Dataset items
☆ ☆ ☆ ☆ ☆ ☆ ☆

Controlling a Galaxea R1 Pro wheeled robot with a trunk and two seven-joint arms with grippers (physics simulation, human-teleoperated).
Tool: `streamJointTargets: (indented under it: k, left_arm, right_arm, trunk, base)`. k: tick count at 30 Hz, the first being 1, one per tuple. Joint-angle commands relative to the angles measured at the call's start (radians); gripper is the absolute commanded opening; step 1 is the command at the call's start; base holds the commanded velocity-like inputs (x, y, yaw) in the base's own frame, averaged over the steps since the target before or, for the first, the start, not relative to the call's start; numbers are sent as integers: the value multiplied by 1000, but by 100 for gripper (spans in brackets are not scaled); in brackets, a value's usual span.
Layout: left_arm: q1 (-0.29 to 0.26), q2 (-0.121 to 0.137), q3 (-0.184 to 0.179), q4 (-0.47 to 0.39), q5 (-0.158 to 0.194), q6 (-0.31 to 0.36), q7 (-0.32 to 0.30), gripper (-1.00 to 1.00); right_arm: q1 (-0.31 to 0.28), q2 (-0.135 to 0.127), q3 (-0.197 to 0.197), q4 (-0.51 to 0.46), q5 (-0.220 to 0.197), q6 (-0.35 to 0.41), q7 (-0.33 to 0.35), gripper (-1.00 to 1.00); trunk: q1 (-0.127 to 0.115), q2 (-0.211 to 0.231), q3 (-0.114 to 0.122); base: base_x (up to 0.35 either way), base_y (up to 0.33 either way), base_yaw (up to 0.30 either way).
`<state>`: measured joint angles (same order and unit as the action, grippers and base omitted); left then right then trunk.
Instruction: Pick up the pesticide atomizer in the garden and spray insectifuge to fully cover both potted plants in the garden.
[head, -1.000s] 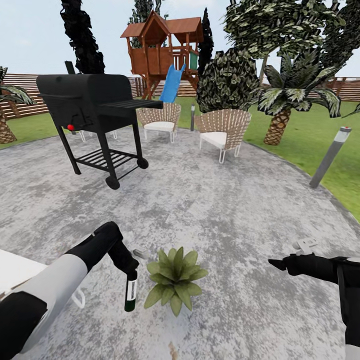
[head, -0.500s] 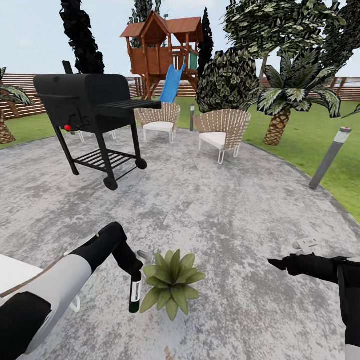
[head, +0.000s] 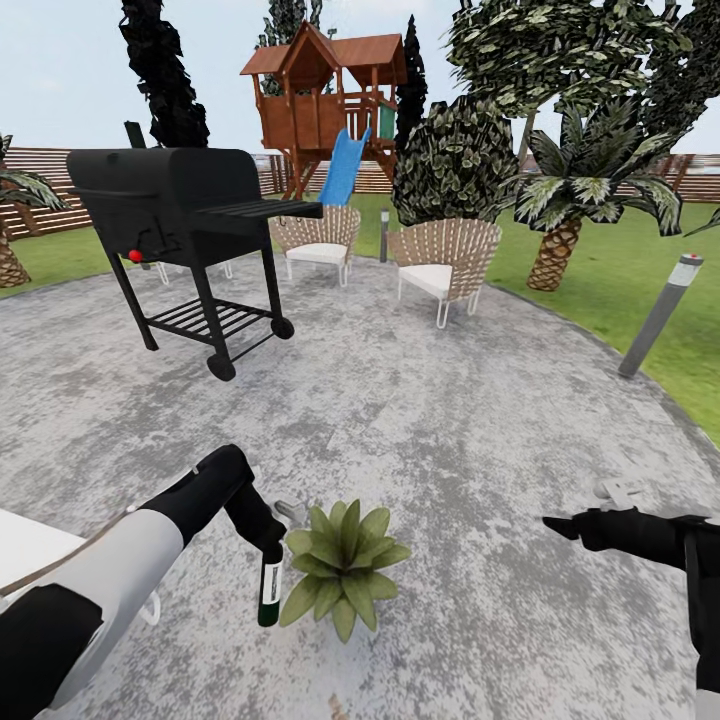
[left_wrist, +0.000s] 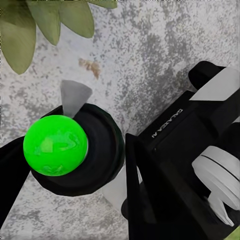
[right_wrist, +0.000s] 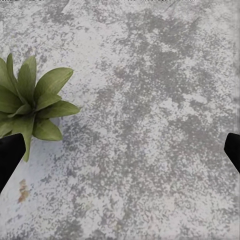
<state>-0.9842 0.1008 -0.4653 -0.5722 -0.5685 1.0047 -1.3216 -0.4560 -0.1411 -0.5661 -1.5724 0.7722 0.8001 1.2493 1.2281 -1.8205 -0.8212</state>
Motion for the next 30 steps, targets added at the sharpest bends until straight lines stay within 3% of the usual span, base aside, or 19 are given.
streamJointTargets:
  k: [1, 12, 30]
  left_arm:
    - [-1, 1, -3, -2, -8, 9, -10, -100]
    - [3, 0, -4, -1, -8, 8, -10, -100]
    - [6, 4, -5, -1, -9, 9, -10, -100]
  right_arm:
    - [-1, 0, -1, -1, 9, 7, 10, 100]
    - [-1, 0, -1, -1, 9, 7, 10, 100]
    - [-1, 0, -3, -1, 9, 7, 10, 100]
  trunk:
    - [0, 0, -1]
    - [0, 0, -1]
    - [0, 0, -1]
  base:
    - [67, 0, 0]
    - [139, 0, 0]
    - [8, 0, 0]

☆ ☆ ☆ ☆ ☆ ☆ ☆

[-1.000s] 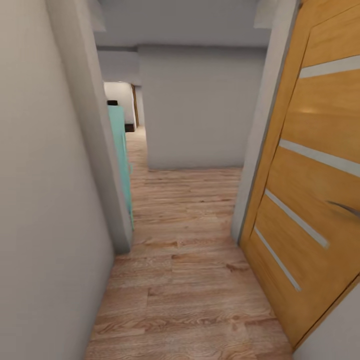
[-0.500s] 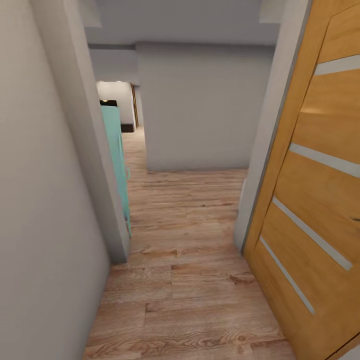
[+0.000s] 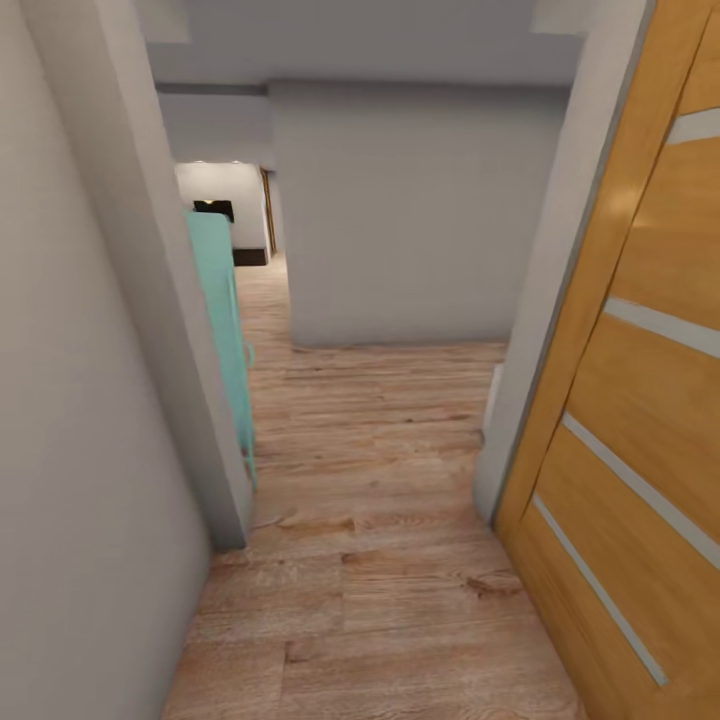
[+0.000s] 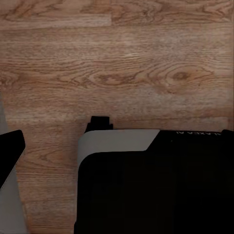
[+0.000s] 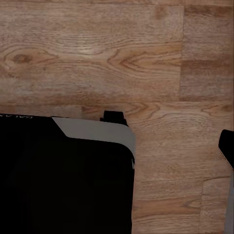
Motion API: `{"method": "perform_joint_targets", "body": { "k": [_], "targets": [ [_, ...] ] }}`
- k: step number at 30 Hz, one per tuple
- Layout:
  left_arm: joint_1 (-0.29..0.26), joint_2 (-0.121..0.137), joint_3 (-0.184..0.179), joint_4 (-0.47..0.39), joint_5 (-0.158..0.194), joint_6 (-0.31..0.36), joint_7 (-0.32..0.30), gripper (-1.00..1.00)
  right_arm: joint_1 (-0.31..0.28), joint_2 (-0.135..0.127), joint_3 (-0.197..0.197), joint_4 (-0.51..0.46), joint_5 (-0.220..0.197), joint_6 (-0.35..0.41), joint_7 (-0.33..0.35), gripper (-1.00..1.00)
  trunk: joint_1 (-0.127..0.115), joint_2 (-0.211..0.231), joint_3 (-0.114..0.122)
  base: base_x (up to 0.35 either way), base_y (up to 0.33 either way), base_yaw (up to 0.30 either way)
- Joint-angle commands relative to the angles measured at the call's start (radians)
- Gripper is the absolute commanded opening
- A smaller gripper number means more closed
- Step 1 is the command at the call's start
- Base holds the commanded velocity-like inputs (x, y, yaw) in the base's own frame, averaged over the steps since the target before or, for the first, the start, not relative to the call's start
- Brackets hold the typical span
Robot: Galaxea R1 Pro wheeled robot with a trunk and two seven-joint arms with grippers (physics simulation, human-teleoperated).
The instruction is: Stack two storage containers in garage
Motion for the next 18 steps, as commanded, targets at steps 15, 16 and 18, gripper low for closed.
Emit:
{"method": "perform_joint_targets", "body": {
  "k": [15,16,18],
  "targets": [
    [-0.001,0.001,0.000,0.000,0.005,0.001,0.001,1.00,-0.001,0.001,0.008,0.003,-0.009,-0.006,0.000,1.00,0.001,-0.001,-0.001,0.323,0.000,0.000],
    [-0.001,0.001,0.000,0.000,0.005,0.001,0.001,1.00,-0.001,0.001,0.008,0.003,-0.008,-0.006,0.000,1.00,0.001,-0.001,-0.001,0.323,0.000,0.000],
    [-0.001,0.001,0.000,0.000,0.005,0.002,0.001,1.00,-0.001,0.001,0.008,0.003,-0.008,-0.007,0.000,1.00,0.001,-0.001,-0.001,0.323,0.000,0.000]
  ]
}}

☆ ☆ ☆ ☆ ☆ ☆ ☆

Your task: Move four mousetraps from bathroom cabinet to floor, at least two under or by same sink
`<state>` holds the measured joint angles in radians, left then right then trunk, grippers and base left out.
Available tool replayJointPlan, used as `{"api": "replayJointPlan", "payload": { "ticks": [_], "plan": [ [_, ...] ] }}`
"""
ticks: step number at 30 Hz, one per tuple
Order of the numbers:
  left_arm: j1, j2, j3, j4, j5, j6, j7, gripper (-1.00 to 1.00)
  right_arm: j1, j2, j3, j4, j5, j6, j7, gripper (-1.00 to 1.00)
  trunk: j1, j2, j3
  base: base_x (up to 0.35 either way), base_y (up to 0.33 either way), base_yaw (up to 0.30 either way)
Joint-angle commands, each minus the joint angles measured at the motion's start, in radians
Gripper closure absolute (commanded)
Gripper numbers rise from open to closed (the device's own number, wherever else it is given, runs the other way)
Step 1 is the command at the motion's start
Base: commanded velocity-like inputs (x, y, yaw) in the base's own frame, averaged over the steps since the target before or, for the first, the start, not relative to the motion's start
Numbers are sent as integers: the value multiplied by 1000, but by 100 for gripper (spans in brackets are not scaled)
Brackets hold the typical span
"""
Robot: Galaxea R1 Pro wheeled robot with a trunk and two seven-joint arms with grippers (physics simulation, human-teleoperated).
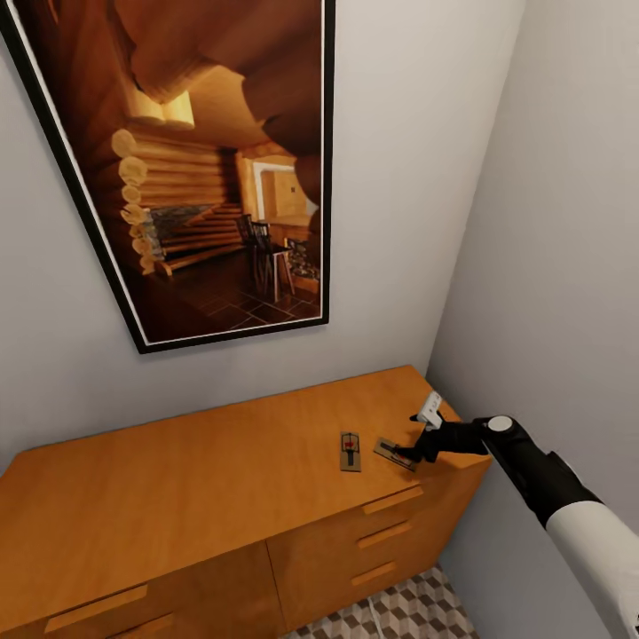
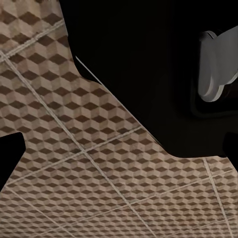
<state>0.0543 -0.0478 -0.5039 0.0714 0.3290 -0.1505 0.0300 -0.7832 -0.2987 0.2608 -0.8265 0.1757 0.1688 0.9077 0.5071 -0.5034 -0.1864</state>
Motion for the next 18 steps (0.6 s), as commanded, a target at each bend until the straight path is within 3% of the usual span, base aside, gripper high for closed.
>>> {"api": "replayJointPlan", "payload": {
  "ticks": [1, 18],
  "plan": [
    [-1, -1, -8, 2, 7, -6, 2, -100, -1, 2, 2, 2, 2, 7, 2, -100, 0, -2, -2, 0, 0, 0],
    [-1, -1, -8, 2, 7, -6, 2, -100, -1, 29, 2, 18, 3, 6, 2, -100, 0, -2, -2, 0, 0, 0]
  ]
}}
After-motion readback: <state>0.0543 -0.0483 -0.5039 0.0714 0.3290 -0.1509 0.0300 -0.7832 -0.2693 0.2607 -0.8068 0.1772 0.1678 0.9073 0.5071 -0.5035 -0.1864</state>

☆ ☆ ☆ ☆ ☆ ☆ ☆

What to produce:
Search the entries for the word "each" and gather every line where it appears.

Solution below:
Joint-angle commands, each minus the joint angles measured at the motion's start, in radians
Motion for the next 18 steps (0.6 s), as commanded, a target at each bend until the straight path is within 3% of the usual span, base aside, gripper high for closed.

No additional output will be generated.